| Exercise data |
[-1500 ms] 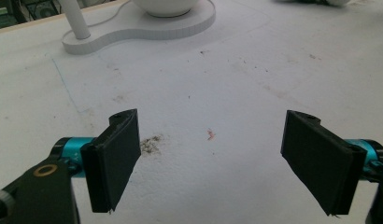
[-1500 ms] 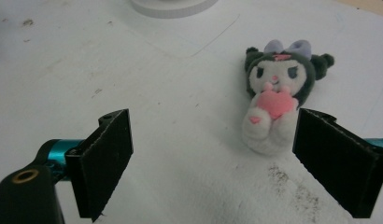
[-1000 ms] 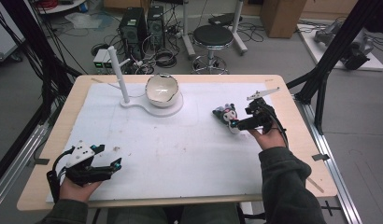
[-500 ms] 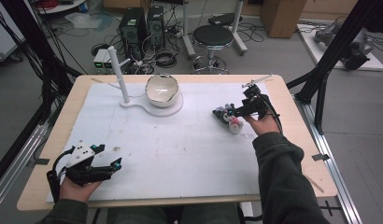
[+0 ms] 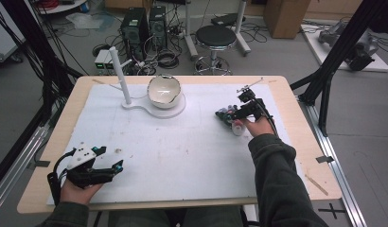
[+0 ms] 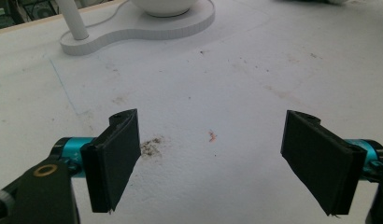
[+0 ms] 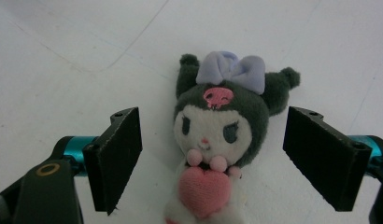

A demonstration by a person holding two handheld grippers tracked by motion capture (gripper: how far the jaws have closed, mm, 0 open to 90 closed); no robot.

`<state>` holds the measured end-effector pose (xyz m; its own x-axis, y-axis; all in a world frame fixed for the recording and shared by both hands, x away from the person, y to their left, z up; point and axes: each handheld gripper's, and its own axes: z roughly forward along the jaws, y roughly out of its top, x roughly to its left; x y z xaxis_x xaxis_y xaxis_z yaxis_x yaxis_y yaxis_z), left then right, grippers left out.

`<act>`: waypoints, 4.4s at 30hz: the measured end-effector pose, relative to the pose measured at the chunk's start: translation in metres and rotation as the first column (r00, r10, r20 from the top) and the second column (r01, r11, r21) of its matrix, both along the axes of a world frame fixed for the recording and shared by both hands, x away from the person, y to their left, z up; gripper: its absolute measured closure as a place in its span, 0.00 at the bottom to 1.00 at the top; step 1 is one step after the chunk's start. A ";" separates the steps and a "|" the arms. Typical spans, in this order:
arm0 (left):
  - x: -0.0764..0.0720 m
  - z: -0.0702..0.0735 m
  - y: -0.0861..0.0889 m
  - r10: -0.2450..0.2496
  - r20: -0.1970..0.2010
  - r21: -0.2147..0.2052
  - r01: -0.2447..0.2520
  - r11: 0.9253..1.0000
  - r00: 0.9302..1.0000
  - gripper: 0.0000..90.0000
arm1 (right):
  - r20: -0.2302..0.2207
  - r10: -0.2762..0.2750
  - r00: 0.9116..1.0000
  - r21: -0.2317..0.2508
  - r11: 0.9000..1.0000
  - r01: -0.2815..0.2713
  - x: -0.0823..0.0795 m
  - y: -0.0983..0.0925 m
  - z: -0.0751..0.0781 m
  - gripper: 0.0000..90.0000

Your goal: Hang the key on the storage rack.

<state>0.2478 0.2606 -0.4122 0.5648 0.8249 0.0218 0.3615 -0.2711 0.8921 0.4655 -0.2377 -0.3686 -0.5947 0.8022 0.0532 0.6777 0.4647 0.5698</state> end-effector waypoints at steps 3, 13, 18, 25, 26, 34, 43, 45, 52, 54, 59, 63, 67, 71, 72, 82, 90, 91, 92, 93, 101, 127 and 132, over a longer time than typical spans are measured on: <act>0.000 0.000 0.000 0.000 0.000 0.000 0.000 1.000 1.000 0.22 | -0.001 -0.008 1.000 0.000 1.000 0.008 0.002 -0.002 -0.006 0.21; 0.000 0.000 -0.001 -0.001 -0.003 -0.001 0.001 1.000 1.000 0.22 | -0.025 0.000 1.000 -0.055 0.998 -0.002 0.004 0.004 -0.017 0.29; 0.000 -0.001 -0.001 -0.002 -0.003 -0.002 0.002 1.000 1.000 0.22 | -0.034 -0.012 0.999 -0.079 0.997 0.010 0.007 0.006 -0.022 0.30; 0.000 -0.001 -0.001 -0.004 -0.004 0.000 0.004 1.000 1.000 0.22 | -0.037 -0.017 0.999 -0.124 0.992 0.012 0.010 0.011 -0.028 0.35; 0.000 -0.001 -0.001 -0.005 -0.003 -0.002 0.005 1.000 1.000 0.22 | -0.035 -0.014 0.999 -0.128 0.992 0.009 0.010 0.012 -0.028 0.35; 0.000 -0.001 -0.001 -0.007 -0.002 0.002 0.007 1.000 1.000 0.22 | -0.032 -0.024 0.999 -0.161 0.987 0.019 0.010 0.016 -0.031 0.36; 0.000 -0.001 -0.001 -0.008 -0.003 0.000 0.008 1.000 1.000 0.22 | -0.029 -0.032 0.999 -0.169 0.985 0.027 0.012 0.017 -0.033 0.39; 0.000 -0.001 -0.001 -0.008 -0.003 0.000 0.008 1.000 1.000 0.22 | -0.036 -0.034 0.999 -0.163 0.986 0.028 0.012 0.017 -0.033 0.42; 0.001 -0.001 -0.001 -0.011 -0.002 0.003 0.011 1.000 1.000 0.23 | -0.039 -0.011 0.999 -0.155 0.988 0.004 0.012 0.014 -0.031 0.50; 0.000 -0.001 -0.001 -0.009 -0.002 0.003 0.009 1.000 1.000 0.23 | -0.031 -0.003 1.000 -0.161 0.987 -0.002 0.011 0.015 -0.030 0.51; 0.001 -0.001 -0.001 -0.009 -0.001 0.002 0.009 1.000 1.000 0.23 | 0.005 0.020 1.000 -0.108 0.994 -0.019 0.007 0.011 -0.027 0.52; 0.001 -0.001 -0.001 -0.011 0.000 0.006 0.011 1.000 1.000 0.23 | 0.025 0.041 0.999 -0.064 0.997 -0.040 0.002 0.010 -0.022 0.52; 0.001 -0.001 -0.002 -0.009 0.000 0.002 0.009 1.000 1.000 0.23 | 0.063 0.063 0.996 -0.012 0.998 -0.062 -0.005 0.010 -0.013 0.52; 0.000 0.000 -0.002 -0.009 0.000 0.002 0.009 1.000 1.000 0.23 | 0.114 0.098 0.989 0.043 0.994 -0.103 -0.014 0.012 -0.004 0.52; 0.000 0.000 -0.002 -0.008 0.000 0.002 0.008 1.000 1.000 0.23 | 0.125 0.104 0.987 0.066 0.991 -0.113 -0.017 0.013 -0.002 0.52; 0.000 0.000 -0.002 -0.005 0.005 0.010 0.005 1.000 1.000 0.23 | 0.200 0.184 0.962 0.160 0.963 -0.218 -0.040 0.027 0.012 0.52; 0.000 0.000 -0.002 -0.004 0.005 0.005 0.004 1.000 1.000 0.23 | 0.240 0.227 0.944 0.216 0.935 -0.280 -0.050 0.038 0.016 0.52; 0.000 0.000 -0.002 -0.004 0.006 0.005 0.004 1.000 1.000 0.23 | 0.244 0.232 0.942 0.221 0.932 -0.286 -0.051 0.039 0.017 0.52; 0.000 0.000 -0.002 -0.003 0.006 0.004 0.003 1.000 1.000 0.23 | 0.248 0.237 0.939 0.226 0.929 -0.295 -0.052 0.041 0.017 0.52; 0.000 0.000 -0.002 -0.006 0.004 0.008 0.006 1.000 1.000 0.23 | 0.246 0.238 0.940 0.229 0.927 -0.295 -0.053 0.042 0.017 0.52; 0.000 0.000 -0.002 -0.005 0.005 0.003 0.005 1.000 1.000 0.23 | 0.264 0.254 0.930 0.281 0.903 -0.326 -0.059 0.051 0.017 0.52; 0.001 0.000 0.000 -0.004 0.006 0.006 0.004 1.000 1.000 0.23 | 0.339 0.374 0.863 0.287 0.832 -0.474 -0.055 0.122 0.049 0.52; 0.001 0.000 0.000 -0.002 0.003 0.001 0.002 1.000 1.000 0.23 | 0.347 0.383 0.856 0.287 0.825 -0.486 -0.052 0.132 0.053 0.52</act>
<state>0.2485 0.2603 -0.4121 0.5663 0.8238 0.0245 0.3579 -0.2726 0.8931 0.4137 -0.1058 -0.3154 -0.9083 0.4121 0.0716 0.2538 0.4070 0.8774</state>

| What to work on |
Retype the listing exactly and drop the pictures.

| Solution to the exercise |
[-1500 ms] 
[-1500 ms] 
[-1000 ms] 
[-500 ms] 
[+0 ms] 
[+0 ms] 
[+0 ms] 

A demonstration by a person holding two handheld grippers tracked by motion capture (gripper: how far the jaws have closed, mm, 0 open to 90 closed); no robot.

`<state>` holds the measured end-effector pose (xyz m; its own x-axis, y-axis; all in a world frame fixed for the recording and shared by both hands, x away from the person, y to their left, z up; point and axes: each handheld gripper's, and its own axes: z roughly forward along the jaws, y roughly out of its top, x roughly to its left; x y z xaxis_x xaxis_y xaxis_z yaxis_x yaxis_y yaxis_z), left then right, grippers left out.

`<act>`: waypoints, 4.4s at 30hz: the measured end-effector pose, relative to the pose measured at the chunk's start: translation in metres and rotation as the first column (r00, r10, r20 from the top) and the second column (r01, r11, r21) of its matrix, both along the axes of a world frame fixed for the recording and shared by both hands, x away from the person, y to their left, z up; gripper: its absolute measured closure as a place in its span, 0.00 at the bottom to 1.00 at the top; step 1 is one step after the chunk's start. A ";" separates the steps and a "|" the arms. Typical spans, in this order:
arm0 (left):
  - x: -0.0764..0.0720 m
  - z: -0.0702..0.0735 m
  - y: -0.0861..0.0889 m
  - r10: -0.2450..0.2496
  - r20: -0.1970..0.2010
  - r21: -0.2147..0.2052
  - r01: -0.2447..0.2520
  - r11: 0.9253..1.0000
  - r00: 0.9302..1.0000
  - gripper: 0.0000..90.0000
arm1 (right):
  - r20: -0.2302..0.2207
  - r10: -0.2762..0.2750
  - r00: 0.9116..1.0000
  - r21: -0.2317..0.2508
  - r11: 0.9000..1.0000
  - r01: -0.2815..0.2713
  - x: -0.0823..0.0795 m
  - y: -0.0983..0.0925 m
  - z: -0.0751..0.0781 m
  - gripper: 0.0000..90.0000

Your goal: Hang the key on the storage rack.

<state>0.2478 0.2606 -0.4122 0.5648 0.8249 0.0218 0.3615 -0.2711 0.8921 0.4655 -0.2377 -0.3686 -0.5947 0.8022 0.0532 0.6777 0.4647 0.5698</state> end-effector waypoints at steps 3, 13, 18, 25, 26, 34, 43, 45, 52, 54, 59, 63, 67, 71, 72, 82, 90, 91, 92, 93, 101, 127 and 132, over a longer time than typical spans are measured on: <act>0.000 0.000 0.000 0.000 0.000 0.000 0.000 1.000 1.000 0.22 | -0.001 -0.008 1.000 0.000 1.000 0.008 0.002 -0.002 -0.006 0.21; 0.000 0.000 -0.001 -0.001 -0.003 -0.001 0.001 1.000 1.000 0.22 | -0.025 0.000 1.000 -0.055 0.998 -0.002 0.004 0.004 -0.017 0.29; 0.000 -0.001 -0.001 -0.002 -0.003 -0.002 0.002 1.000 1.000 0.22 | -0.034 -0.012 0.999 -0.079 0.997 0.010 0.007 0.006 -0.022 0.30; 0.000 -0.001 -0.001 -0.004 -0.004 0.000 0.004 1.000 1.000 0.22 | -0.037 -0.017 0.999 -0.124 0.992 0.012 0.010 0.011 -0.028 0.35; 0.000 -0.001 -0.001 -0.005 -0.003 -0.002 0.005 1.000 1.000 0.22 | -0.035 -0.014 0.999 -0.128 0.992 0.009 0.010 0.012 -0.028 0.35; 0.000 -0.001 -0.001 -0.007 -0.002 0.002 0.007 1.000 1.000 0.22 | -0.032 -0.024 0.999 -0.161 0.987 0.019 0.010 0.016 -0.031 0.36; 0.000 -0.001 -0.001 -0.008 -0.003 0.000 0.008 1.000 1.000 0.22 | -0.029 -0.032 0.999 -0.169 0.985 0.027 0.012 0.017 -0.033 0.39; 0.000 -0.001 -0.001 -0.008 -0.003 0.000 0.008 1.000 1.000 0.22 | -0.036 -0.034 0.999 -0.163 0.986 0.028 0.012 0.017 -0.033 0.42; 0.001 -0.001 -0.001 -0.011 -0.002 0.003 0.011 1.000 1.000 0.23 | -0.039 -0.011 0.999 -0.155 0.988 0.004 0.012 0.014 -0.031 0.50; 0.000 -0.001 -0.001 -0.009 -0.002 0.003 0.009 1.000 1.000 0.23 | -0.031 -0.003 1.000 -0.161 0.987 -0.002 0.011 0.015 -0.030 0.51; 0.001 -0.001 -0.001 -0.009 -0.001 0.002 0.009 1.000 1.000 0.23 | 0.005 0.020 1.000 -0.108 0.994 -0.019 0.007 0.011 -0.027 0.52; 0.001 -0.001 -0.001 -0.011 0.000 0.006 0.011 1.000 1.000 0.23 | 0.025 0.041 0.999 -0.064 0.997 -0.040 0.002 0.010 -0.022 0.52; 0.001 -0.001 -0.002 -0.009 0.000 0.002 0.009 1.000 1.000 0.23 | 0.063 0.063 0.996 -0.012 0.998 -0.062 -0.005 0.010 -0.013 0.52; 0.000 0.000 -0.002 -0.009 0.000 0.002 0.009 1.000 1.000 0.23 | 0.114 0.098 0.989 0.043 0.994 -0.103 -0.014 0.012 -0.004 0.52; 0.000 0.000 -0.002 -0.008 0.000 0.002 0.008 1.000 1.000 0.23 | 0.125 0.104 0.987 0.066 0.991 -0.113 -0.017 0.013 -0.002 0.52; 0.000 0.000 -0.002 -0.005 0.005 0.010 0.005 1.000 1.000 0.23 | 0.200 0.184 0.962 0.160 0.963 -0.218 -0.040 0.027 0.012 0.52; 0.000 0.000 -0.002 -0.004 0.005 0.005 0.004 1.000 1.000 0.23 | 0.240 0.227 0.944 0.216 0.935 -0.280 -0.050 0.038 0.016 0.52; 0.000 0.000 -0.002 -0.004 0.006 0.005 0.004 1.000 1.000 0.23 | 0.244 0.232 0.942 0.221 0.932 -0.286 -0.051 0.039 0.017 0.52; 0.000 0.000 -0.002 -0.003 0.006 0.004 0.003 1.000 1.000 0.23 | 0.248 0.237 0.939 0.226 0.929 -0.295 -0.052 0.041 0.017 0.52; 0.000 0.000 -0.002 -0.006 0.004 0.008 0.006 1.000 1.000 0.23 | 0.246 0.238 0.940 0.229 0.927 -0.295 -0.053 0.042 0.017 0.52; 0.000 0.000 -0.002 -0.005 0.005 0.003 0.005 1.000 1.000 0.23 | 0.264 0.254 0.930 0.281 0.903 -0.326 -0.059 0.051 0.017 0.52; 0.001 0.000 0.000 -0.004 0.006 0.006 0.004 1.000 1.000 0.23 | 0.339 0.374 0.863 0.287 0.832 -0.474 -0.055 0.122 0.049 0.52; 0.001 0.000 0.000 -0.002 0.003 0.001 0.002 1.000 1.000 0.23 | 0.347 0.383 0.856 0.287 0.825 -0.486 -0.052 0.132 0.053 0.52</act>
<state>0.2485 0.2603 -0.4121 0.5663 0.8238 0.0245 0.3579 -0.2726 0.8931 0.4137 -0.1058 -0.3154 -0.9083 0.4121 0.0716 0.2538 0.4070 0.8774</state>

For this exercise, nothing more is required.